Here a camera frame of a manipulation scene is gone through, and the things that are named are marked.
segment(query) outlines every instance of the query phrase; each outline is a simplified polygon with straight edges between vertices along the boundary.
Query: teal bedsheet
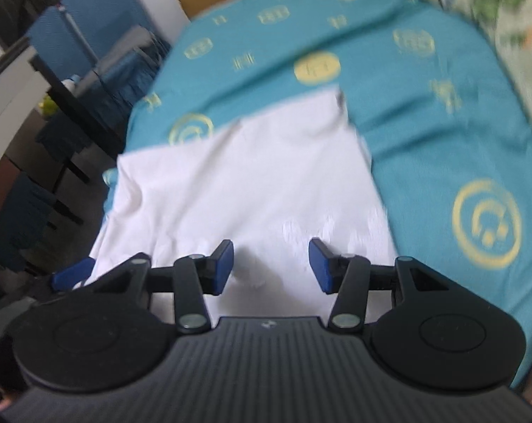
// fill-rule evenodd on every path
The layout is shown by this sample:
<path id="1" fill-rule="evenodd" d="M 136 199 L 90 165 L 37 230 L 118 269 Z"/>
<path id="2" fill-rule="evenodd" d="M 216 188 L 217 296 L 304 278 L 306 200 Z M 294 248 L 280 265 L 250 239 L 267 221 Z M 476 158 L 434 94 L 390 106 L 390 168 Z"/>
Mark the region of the teal bedsheet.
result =
<path id="1" fill-rule="evenodd" d="M 367 141 L 397 250 L 515 316 L 521 379 L 532 364 L 532 130 L 460 17 L 418 0 L 223 6 L 175 46 L 133 111 L 127 151 L 205 137 L 329 83 Z"/>

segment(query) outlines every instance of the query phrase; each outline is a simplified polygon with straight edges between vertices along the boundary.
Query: white towel
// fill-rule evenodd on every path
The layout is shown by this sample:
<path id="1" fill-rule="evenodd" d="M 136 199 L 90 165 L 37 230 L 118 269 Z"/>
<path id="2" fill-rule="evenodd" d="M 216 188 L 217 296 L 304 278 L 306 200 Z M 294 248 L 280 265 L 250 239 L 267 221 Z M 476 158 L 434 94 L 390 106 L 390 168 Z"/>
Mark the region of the white towel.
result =
<path id="1" fill-rule="evenodd" d="M 326 320 L 335 296 L 321 292 L 309 267 L 312 237 L 376 264 L 396 257 L 369 156 L 336 87 L 271 106 L 205 140 L 124 154 L 117 165 L 89 281 L 137 252 L 161 267 L 207 256 L 228 238 L 233 273 L 223 295 L 206 296 L 215 323 L 220 316 Z M 368 320 L 391 307 L 388 293 L 377 299 Z M 171 306 L 170 297 L 156 297 L 152 311 L 170 322 Z"/>

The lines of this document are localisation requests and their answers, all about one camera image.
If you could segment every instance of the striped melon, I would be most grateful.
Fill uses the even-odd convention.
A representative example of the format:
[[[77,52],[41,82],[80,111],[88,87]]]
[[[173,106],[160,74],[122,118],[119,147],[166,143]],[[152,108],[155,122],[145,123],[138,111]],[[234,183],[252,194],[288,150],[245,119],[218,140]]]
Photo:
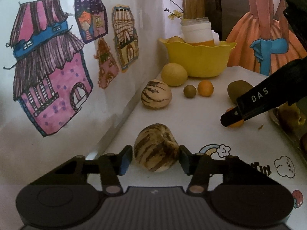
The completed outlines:
[[[179,145],[165,125],[155,123],[140,132],[133,152],[141,166],[152,172],[162,172],[178,160]]]
[[[171,100],[171,89],[166,83],[157,79],[149,81],[141,95],[142,103],[152,109],[166,107]]]

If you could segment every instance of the jar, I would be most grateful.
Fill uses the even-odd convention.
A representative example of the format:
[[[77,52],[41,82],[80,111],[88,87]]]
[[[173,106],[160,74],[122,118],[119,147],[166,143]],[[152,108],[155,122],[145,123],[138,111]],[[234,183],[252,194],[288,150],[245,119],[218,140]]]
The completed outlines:
[[[181,21],[181,29],[186,43],[192,46],[215,46],[211,23],[207,17]]]

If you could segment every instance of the purple house drawing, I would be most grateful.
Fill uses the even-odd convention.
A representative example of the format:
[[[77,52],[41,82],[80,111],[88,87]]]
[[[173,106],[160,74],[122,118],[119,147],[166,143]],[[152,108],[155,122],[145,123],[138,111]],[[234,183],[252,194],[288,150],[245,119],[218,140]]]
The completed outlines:
[[[85,44],[108,33],[106,8],[101,0],[75,0],[75,18]]]
[[[7,47],[16,64],[13,99],[30,121],[48,136],[58,132],[87,100],[93,83],[83,42],[68,29],[59,0],[20,4]]]

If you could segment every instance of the clear jar lid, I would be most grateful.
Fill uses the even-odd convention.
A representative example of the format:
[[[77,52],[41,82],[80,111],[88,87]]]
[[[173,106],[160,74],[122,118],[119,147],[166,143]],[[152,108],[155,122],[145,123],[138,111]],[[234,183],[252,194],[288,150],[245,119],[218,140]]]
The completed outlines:
[[[192,19],[192,20],[182,20],[181,26],[195,25],[195,24],[208,23],[208,22],[209,22],[208,17],[197,18],[197,19]]]

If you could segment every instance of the orange dress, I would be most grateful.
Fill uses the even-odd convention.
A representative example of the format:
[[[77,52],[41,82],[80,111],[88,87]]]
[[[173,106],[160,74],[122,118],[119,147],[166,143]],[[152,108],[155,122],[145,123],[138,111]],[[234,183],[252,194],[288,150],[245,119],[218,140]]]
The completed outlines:
[[[285,0],[280,0],[276,11],[278,20],[274,20],[273,0],[248,0],[250,12],[246,13],[232,29],[227,37],[227,42],[236,42],[235,49],[231,52],[228,67],[241,66],[254,72],[260,72],[260,64],[250,48],[253,41],[275,40],[284,38],[289,46],[287,53],[271,54],[271,73],[280,67],[298,58],[307,56],[302,44],[288,27],[288,21],[283,11],[286,9]]]

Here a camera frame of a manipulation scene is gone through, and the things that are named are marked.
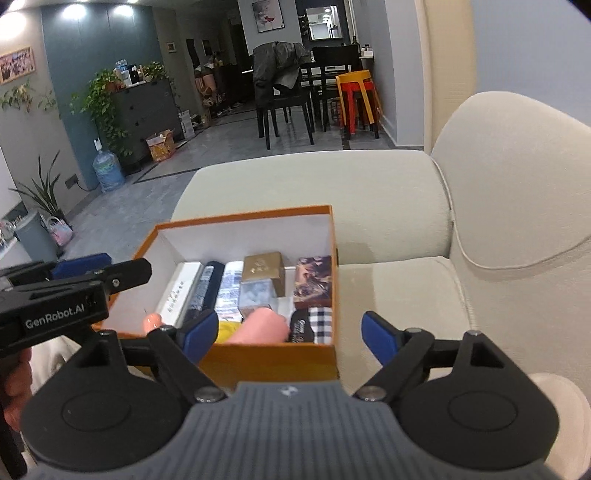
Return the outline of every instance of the yellow item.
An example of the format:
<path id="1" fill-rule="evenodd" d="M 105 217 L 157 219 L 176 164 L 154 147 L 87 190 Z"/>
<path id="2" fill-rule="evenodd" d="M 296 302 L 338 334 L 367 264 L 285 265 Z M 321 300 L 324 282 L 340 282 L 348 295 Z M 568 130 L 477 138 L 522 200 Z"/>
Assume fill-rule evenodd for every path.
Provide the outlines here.
<path id="1" fill-rule="evenodd" d="M 216 343 L 223 343 L 228 340 L 234 332 L 238 330 L 238 327 L 242 325 L 240 322 L 220 322 L 219 331 L 217 333 Z"/>
<path id="2" fill-rule="evenodd" d="M 359 88 L 361 89 L 361 95 L 363 96 L 363 101 L 365 102 L 365 109 L 368 113 L 368 119 L 370 124 L 376 123 L 374 119 L 374 113 L 372 112 L 371 105 L 369 104 L 369 97 L 367 90 L 365 90 L 365 80 L 372 80 L 371 72 L 369 70 L 361 70 L 359 72 L 349 72 L 344 73 L 342 75 L 338 75 L 336 78 L 336 85 L 339 88 L 339 96 L 340 96 L 340 106 L 341 111 L 343 112 L 343 119 L 345 121 L 345 126 L 347 125 L 347 116 L 345 112 L 345 99 L 343 98 L 343 89 L 341 88 L 342 83 L 358 83 Z M 376 104 L 378 105 L 379 111 L 382 111 L 382 105 L 379 102 L 378 94 L 374 91 L 374 96 L 376 99 Z"/>

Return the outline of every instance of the gray gripper base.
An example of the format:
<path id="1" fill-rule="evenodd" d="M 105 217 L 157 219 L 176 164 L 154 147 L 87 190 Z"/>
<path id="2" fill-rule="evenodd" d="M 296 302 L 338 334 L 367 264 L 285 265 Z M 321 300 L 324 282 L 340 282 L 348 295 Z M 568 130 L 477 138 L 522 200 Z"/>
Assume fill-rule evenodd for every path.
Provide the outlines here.
<path id="1" fill-rule="evenodd" d="M 195 405 L 168 445 L 132 466 L 80 473 L 40 465 L 25 478 L 558 480 L 542 461 L 497 473 L 443 463 L 407 439 L 388 406 L 350 398 L 338 382 L 242 383 L 228 400 Z"/>

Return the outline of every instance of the sofa armrest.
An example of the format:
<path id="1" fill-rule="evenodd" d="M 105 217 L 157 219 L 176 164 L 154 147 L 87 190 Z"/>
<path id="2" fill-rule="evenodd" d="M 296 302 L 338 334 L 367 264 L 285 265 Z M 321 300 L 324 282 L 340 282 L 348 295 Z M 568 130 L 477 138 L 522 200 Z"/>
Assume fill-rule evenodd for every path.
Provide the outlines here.
<path id="1" fill-rule="evenodd" d="M 325 151 L 199 170 L 173 220 L 332 205 L 339 259 L 447 256 L 449 205 L 430 157 L 414 150 Z"/>

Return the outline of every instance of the stacked stools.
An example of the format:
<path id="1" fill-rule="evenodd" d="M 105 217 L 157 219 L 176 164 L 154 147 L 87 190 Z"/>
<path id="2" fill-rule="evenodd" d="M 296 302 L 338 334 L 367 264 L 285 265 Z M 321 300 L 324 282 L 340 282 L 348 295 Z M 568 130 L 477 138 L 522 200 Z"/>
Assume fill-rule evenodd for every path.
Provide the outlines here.
<path id="1" fill-rule="evenodd" d="M 350 72 L 339 75 L 336 78 L 337 86 L 339 88 L 340 103 L 343 110 L 342 124 L 345 126 L 345 136 L 350 139 L 351 134 L 356 131 L 356 95 L 361 94 L 363 103 L 365 105 L 365 113 L 369 120 L 369 124 L 374 131 L 375 138 L 379 138 L 378 120 L 380 112 L 382 111 L 379 102 L 378 92 L 372 80 L 371 72 L 369 70 L 362 70 L 360 72 Z"/>

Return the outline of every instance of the mirror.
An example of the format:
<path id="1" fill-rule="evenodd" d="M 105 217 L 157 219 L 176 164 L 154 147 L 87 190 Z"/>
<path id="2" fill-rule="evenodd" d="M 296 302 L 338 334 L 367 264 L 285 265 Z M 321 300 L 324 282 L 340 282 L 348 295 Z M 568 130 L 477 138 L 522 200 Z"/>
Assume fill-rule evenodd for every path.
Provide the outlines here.
<path id="1" fill-rule="evenodd" d="M 311 40 L 343 38 L 340 28 L 339 12 L 335 6 L 306 8 Z"/>

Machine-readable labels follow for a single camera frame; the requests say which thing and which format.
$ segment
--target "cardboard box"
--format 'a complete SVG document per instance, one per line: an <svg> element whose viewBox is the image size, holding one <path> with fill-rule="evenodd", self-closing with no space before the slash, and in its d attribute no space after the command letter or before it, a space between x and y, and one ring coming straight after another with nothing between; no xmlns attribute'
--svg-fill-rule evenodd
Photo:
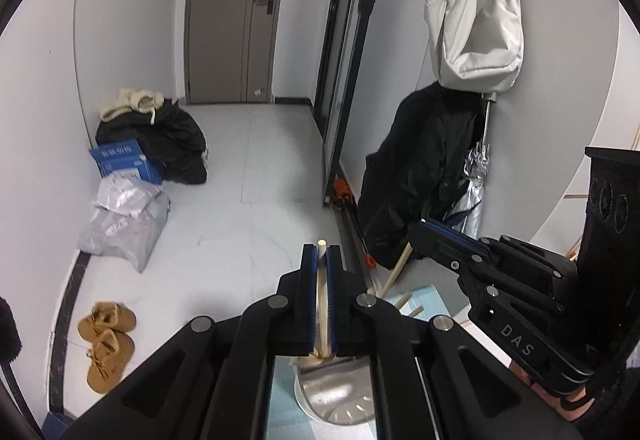
<svg viewBox="0 0 640 440"><path fill-rule="evenodd" d="M105 144L89 152L103 177L119 171L124 176L133 176L152 184L162 184L160 173L146 160L136 140Z"/></svg>

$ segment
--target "brown boot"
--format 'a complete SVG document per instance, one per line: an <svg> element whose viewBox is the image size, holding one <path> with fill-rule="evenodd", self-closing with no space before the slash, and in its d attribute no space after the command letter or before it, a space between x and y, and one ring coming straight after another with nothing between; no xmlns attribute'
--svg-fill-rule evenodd
<svg viewBox="0 0 640 440"><path fill-rule="evenodd" d="M127 335L105 330L86 353L91 359L86 382L95 393L109 393L115 388L133 355L135 345Z"/></svg>
<svg viewBox="0 0 640 440"><path fill-rule="evenodd" d="M136 316L131 310L114 302L100 302L78 323L78 333L85 341L93 342L105 330L130 332L135 327Z"/></svg>

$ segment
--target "door handle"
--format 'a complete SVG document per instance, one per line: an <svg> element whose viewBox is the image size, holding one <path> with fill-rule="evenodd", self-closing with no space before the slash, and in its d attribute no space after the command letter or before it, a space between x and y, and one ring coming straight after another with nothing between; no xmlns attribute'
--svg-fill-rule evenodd
<svg viewBox="0 0 640 440"><path fill-rule="evenodd" d="M267 14L273 14L273 6L276 0L258 0L255 2L257 6L267 6Z"/></svg>

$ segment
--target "screw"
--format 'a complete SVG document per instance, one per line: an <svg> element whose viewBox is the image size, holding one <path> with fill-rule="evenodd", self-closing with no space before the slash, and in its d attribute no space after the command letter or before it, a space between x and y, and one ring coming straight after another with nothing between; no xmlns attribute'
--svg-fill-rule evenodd
<svg viewBox="0 0 640 440"><path fill-rule="evenodd" d="M372 294L360 294L356 298L356 303L360 306L364 306L364 308L371 308L376 304L376 296Z"/></svg>
<svg viewBox="0 0 640 440"><path fill-rule="evenodd" d="M211 319L204 317L203 315L196 317L191 321L191 330L194 332L206 332L209 328L211 328Z"/></svg>
<svg viewBox="0 0 640 440"><path fill-rule="evenodd" d="M448 332L453 328L453 319L448 315L437 315L433 318L433 327L441 332Z"/></svg>
<svg viewBox="0 0 640 440"><path fill-rule="evenodd" d="M267 301L267 303L271 308L284 308L286 305L289 304L289 300L287 299L286 296L277 294L277 295L272 295Z"/></svg>

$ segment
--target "black coat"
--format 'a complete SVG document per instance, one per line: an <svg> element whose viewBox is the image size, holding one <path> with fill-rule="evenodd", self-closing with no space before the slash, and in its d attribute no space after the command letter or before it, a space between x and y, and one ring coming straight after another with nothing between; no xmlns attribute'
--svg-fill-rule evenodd
<svg viewBox="0 0 640 440"><path fill-rule="evenodd" d="M369 253L393 268L420 218L459 199L465 157L484 126L479 94L433 83L405 98L380 149L367 156L358 221Z"/></svg>
<svg viewBox="0 0 640 440"><path fill-rule="evenodd" d="M202 153L207 144L191 115L167 99L156 110L155 122L151 124L150 120L150 113L124 113L109 122L101 122L95 141L101 146L133 138L163 179L204 184L207 170Z"/></svg>

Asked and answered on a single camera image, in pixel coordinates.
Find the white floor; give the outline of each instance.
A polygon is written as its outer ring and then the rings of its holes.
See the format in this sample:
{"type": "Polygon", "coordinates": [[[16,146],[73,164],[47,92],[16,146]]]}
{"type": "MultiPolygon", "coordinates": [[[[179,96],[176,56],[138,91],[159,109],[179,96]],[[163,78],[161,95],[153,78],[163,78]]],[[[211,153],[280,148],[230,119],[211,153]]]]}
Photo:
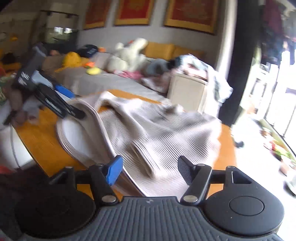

**Task:** Hand back the exact lines from the start of the entries to the line with "The lines of", both ends kept and pictures left out.

**Completed task:**
Here a camera frame of a manipulation scene is gone through, and the things that are named are marked.
segment(query) outlines every instance of the query phrase; each outline is a simplified polygon with straight edges between vertices along the boundary.
Query: teal bedsheet
// fill-rule evenodd on every path
The layout is shown by this sample:
<path id="1" fill-rule="evenodd" d="M 136 199 L 90 165 L 37 230 L 118 269 Z"/>
<path id="2" fill-rule="evenodd" d="M 216 188 L 217 296 L 304 278 L 306 200 Z M 294 248 L 280 265 L 250 239 L 267 221 Z M 476 158 L 434 94 L 390 106 L 390 168 Z"/>
Mark the region of the teal bedsheet.
result =
<path id="1" fill-rule="evenodd" d="M 367 141 L 397 250 L 515 316 L 521 379 L 532 364 L 532 130 L 460 17 L 418 0 L 223 6 L 175 46 L 133 111 L 127 151 L 205 137 L 329 83 Z"/>

segment(query) outlines every instance of the query phrase; each outline is a simplified polygon with straight edges between vertices along the boundary.
Query: white towel
// fill-rule evenodd on every path
The layout is shown by this sample:
<path id="1" fill-rule="evenodd" d="M 136 199 L 90 165 L 37 230 L 118 269 Z"/>
<path id="2" fill-rule="evenodd" d="M 216 188 L 217 296 L 304 278 L 306 200 Z M 294 248 L 280 265 L 250 239 L 267 221 Z M 476 158 L 434 94 L 390 106 L 390 168 Z"/>
Mark the region of the white towel.
result =
<path id="1" fill-rule="evenodd" d="M 326 320 L 335 296 L 321 292 L 309 267 L 312 237 L 376 264 L 396 257 L 369 156 L 336 87 L 271 106 L 205 140 L 124 154 L 117 165 L 89 281 L 137 252 L 161 267 L 207 256 L 228 238 L 233 273 L 223 295 L 206 296 L 215 323 L 220 316 Z M 368 320 L 391 307 L 388 293 L 377 299 Z M 171 306 L 170 297 L 156 297 L 152 311 L 170 322 Z"/>

The lines of this document are localisation requests and their answers, all about one camera image.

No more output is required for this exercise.